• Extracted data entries

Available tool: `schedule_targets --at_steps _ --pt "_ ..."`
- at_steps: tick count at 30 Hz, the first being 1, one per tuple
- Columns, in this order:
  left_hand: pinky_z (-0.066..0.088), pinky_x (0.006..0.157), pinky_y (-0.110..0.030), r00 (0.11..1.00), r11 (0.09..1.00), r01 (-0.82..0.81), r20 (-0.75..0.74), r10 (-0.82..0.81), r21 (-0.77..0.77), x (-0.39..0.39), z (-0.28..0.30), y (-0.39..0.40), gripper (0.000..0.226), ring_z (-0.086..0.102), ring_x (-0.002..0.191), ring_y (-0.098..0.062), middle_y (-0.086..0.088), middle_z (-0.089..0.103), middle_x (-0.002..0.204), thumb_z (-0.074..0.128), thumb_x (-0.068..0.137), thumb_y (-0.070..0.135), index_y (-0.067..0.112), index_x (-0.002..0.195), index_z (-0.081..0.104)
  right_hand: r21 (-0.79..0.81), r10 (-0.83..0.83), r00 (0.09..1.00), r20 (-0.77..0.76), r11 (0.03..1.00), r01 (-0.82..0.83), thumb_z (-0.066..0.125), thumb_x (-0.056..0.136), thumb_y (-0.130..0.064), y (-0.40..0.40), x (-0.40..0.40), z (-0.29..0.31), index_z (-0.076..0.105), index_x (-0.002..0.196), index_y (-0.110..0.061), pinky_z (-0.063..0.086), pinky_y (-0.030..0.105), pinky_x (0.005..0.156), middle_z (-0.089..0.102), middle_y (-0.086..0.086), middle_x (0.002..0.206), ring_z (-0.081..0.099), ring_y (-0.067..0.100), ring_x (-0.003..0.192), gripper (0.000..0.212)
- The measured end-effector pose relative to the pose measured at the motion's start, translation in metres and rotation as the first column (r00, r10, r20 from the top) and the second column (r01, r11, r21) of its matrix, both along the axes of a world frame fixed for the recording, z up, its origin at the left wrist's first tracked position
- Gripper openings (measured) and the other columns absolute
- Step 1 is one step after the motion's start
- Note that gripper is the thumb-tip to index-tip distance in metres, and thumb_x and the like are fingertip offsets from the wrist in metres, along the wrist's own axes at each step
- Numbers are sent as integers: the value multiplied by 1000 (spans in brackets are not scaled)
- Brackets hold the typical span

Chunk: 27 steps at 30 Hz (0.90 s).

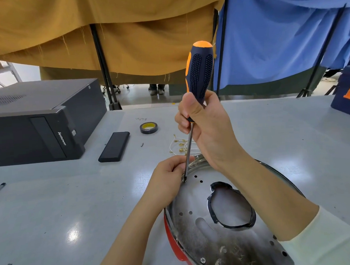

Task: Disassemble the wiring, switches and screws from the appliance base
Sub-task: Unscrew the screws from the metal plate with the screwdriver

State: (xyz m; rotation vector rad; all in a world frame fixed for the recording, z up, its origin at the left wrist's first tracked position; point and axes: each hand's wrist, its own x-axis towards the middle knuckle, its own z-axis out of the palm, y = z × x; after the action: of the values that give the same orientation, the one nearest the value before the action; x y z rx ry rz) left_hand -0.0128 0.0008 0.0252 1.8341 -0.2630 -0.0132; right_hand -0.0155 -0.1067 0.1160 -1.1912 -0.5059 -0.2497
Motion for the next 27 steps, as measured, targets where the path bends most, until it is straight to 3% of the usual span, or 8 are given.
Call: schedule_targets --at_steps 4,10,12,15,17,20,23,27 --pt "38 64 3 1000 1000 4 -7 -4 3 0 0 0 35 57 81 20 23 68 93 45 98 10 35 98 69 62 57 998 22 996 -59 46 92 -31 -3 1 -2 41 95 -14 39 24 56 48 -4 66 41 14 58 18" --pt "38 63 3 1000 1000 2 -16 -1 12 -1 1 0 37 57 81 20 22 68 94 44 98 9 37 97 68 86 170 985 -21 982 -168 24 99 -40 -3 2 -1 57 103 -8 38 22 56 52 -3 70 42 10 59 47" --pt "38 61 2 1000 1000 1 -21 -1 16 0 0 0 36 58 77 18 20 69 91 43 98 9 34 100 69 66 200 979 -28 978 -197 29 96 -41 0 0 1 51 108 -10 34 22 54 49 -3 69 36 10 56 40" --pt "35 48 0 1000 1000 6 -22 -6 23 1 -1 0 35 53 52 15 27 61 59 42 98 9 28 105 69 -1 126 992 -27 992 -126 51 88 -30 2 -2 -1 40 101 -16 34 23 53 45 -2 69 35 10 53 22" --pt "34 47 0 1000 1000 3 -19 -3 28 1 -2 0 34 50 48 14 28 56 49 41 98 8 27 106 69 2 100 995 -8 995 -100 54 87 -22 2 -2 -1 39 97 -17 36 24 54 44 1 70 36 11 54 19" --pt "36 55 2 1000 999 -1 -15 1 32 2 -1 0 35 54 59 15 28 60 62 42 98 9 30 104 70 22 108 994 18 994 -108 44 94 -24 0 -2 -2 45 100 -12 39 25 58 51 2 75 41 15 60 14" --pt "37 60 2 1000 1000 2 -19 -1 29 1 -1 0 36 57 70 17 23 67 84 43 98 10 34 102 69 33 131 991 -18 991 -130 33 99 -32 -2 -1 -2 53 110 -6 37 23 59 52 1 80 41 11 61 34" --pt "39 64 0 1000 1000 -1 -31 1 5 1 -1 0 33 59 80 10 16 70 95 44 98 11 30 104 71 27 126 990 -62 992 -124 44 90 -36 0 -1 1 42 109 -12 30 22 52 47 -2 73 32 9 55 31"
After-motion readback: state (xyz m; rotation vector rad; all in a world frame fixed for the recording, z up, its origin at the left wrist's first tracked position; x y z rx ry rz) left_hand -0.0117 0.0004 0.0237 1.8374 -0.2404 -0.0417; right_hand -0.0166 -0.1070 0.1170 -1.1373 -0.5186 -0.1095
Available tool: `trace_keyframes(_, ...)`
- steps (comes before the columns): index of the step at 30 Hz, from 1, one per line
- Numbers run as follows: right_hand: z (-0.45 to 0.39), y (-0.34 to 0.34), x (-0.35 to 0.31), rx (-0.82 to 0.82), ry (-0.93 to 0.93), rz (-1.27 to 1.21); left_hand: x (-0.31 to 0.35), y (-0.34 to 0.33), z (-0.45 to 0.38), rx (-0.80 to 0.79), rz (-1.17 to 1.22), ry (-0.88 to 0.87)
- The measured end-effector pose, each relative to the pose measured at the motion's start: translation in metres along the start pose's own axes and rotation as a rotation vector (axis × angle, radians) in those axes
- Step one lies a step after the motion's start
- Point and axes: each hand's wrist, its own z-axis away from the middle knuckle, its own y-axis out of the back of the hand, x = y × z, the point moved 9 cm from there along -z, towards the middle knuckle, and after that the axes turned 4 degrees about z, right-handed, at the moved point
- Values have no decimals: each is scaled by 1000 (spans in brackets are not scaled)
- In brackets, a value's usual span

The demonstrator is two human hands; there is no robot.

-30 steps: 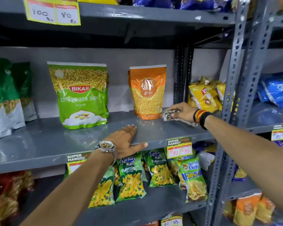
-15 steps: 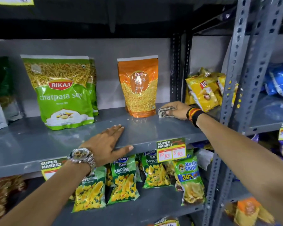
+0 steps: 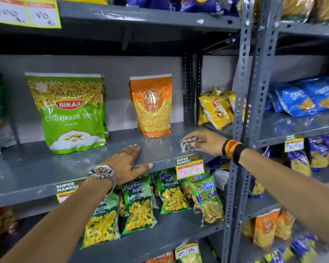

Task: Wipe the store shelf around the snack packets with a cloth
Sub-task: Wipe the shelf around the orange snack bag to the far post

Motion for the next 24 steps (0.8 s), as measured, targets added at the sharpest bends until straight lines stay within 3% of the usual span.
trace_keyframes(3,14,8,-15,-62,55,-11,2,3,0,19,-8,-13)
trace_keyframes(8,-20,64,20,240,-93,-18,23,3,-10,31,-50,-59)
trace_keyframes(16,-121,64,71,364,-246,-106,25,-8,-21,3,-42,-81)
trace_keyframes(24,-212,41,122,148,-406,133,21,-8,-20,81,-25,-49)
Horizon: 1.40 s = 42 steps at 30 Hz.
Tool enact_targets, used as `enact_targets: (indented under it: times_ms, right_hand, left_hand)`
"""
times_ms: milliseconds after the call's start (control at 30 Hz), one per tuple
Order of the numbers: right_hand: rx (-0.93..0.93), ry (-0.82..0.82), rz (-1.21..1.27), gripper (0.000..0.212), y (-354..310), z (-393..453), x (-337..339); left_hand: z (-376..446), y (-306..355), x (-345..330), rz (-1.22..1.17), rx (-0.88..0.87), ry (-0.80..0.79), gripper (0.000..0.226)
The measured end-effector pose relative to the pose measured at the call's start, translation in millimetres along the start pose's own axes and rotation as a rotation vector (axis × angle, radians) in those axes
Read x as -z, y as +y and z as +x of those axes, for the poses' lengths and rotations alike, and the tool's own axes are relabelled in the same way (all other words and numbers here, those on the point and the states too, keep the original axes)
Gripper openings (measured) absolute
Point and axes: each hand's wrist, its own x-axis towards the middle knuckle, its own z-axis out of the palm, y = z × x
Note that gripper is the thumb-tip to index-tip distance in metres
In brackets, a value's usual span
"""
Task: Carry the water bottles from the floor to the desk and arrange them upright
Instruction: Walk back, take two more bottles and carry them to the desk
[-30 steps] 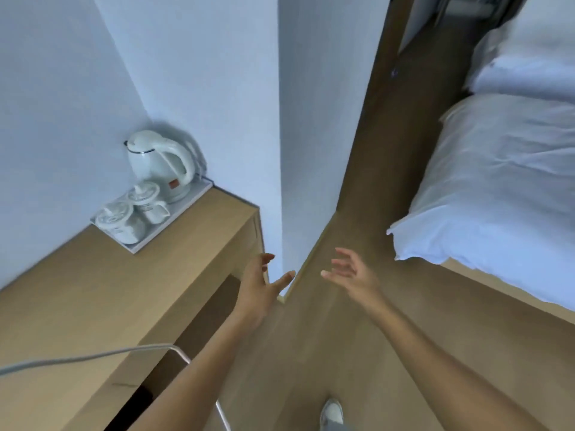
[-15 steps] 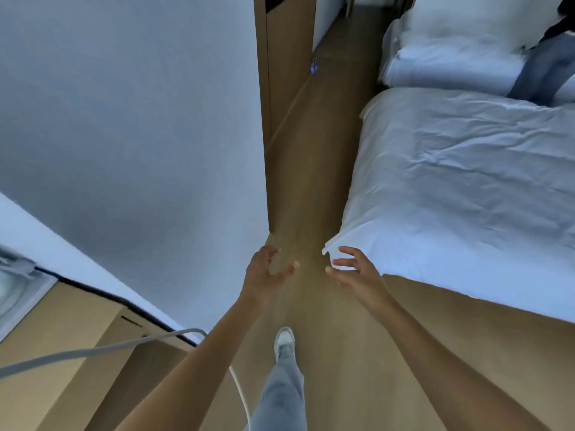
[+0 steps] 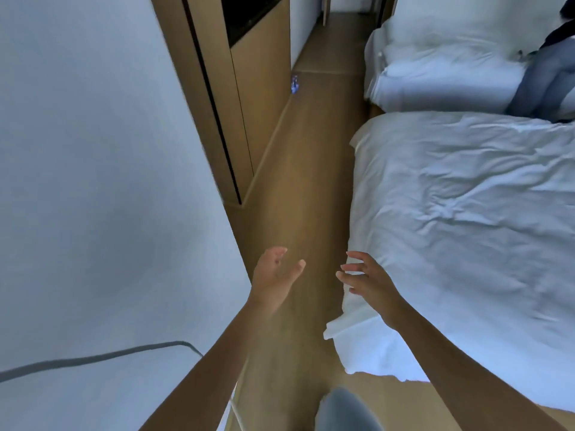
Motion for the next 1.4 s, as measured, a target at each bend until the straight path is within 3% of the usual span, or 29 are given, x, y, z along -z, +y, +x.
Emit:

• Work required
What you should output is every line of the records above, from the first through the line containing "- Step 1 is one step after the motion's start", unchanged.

• Output below
Available tool: `schedule_targets --at_steps _ --pt "_ ..."`
- at_steps: tick count at 30 Hz, the first being 1, one per tuple
- Columns, in this order:
  left_hand: pinky_z (-0.066..0.088), pinky_x (0.006..0.157), pinky_y (-0.110..0.030), r00 (0.11..1.00), r11 (0.09..1.00), r01 (-0.82..0.81), r20 (-0.75..0.74), r10 (-0.82..0.81), r21 (-0.77..0.77), x (-0.39..0.39), z (-0.28..0.30), y (-0.39..0.40), gripper (0.000..0.226), ring_z (-0.086..0.102), ring_x (-0.002..0.191), ring_y (-0.098..0.062), middle_y (-0.086..0.088), middle_z (-0.089..0.103), middle_x (-0.002..0.204), thumb_z (-0.074..0.128), thumb_x (-0.068..0.137), thumb_y (-0.070..0.135), index_y (-0.067..0.112), index_x (-0.002..0.195), index_z (-0.081..0.104)
  right_hand: r21 (-0.79..0.81), r10 (-0.83..0.83), r00 (0.09..1.00), r20 (-0.77..0.76), r11 (0.03..1.00), r01 (-0.82..0.83), thumb_z (-0.066..0.125), thumb_x (-0.056..0.136), thumb_y (-0.130..0.064), y (-0.40..0.40), x (-0.40..0.40), z (-0.29..0.31), index_z (-0.076..0.105), index_x (-0.002..0.196), index_y (-0.110..0.061), pinky_z (-0.063..0.086), pinky_y (-0.030..0.105), pinky_x (0.005..0.156), middle_z (-0.089..0.102), middle_y (-0.086..0.086), middle_x (0.002..0.206), ring_z (-0.081..0.099), ring_y (-0.067..0.100), ring_x (-0.003..0.192), gripper (0.000..0.212)
- The measured end-effector pose relative to the pose measured at the motion's start, translation in metres and rotation as the first column (r00, r10, r20 from the top) and the second column (r01, r11, r21) of its matrix, both along the axes of a world frame fixed for the recording, z up, its origin at the left wrist's first tracked position
- Gripper openings (measured) and the other columns absolute
- Step 1 is one step after the motion's start

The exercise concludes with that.